§ PROBLEM STATEMENT:
Print the whole listing exactly.

§ SOURCE MATERIAL:
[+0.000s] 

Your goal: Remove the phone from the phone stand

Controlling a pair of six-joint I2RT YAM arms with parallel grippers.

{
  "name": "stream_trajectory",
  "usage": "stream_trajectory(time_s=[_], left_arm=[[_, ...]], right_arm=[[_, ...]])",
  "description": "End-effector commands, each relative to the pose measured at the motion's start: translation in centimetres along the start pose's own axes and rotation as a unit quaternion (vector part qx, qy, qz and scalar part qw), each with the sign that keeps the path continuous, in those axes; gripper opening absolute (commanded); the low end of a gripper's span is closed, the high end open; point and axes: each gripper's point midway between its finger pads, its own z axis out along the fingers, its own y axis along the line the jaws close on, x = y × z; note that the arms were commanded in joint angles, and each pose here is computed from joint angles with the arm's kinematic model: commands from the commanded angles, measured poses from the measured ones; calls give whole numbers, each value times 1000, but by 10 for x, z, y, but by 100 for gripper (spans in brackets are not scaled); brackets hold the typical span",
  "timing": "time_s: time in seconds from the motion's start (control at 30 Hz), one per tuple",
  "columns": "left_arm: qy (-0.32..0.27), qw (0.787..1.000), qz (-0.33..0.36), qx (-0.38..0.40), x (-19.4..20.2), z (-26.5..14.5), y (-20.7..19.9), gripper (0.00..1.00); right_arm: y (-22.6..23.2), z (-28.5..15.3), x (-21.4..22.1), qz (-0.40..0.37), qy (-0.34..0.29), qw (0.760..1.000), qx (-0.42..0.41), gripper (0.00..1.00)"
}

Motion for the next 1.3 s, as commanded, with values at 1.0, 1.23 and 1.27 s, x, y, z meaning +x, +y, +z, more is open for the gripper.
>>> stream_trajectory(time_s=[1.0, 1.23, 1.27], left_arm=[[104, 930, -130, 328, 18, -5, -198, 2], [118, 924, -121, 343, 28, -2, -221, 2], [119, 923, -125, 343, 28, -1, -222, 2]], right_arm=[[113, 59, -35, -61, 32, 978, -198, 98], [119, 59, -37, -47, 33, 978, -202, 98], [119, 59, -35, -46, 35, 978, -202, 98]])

§ ANSWER AREA:
[+0.000s] 

Your goal: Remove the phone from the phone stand

Controlling a pair of six-joint I2RT YAM arms with parallel grippers.

{
  "name": "stream_trajectory",
  "usage": "stream_trajectory(time_s=[_], left_arm=[[_, ...]], right_arm=[[_, ...]])",
  "description": "End-effector commands, each relative to the pose measured at the motion's start: translation in centimetres along the start pose's own axes and rotation as a unit quaternion (vector part qx, qy, qz and scalar part qw), each with the sign that keeps the path continuous, in those axes; gripper opening absolute (commanded); the low end of a gripper's span is closed, the high end open; point and axes: each gripper's point midway between its finger pads, its own z axis out along the fingers, its own y axis along the line the jaws close on, x = y × z; note that the arms were commanded in joint angles, and each pose here is computed from joint angles with the arm's kinematic model: commands from the commanded angles, measured poses from the measured ones; calls give whole numbers, each value times 1000, but by 10 for x, z, y, but by 100 for gripper (spans in brackets are not scaled); brackets hold the typical span",
  "timing": "time_s: time in seconds from the motion's start (control at 30 Hz), one per tuple",
  "columns": "left_arm: qy (-0.32..0.27), qw (0.787..1.000), qz (-0.33..0.36), qx (-0.38..0.40), x (-19.4..20.2), z (-26.5..14.5), y (-20.7..19.9), gripper (0.00..1.00); right_arm: y (-22.6..23.2), z (-28.5..15.3), x (-21.4..22.1), qz (-0.40..0.37), qy (-0.34..0.29), qw (0.760..1.000), qx (-0.42..0.41), gripper (0.00..1.00)"
}

Motion for the next 1.3 s, as commanded, with values at 1.0, 1.23 and 1.27 s, x, y, z meaning +x, +y, +z, more is open for the gripper.
>>> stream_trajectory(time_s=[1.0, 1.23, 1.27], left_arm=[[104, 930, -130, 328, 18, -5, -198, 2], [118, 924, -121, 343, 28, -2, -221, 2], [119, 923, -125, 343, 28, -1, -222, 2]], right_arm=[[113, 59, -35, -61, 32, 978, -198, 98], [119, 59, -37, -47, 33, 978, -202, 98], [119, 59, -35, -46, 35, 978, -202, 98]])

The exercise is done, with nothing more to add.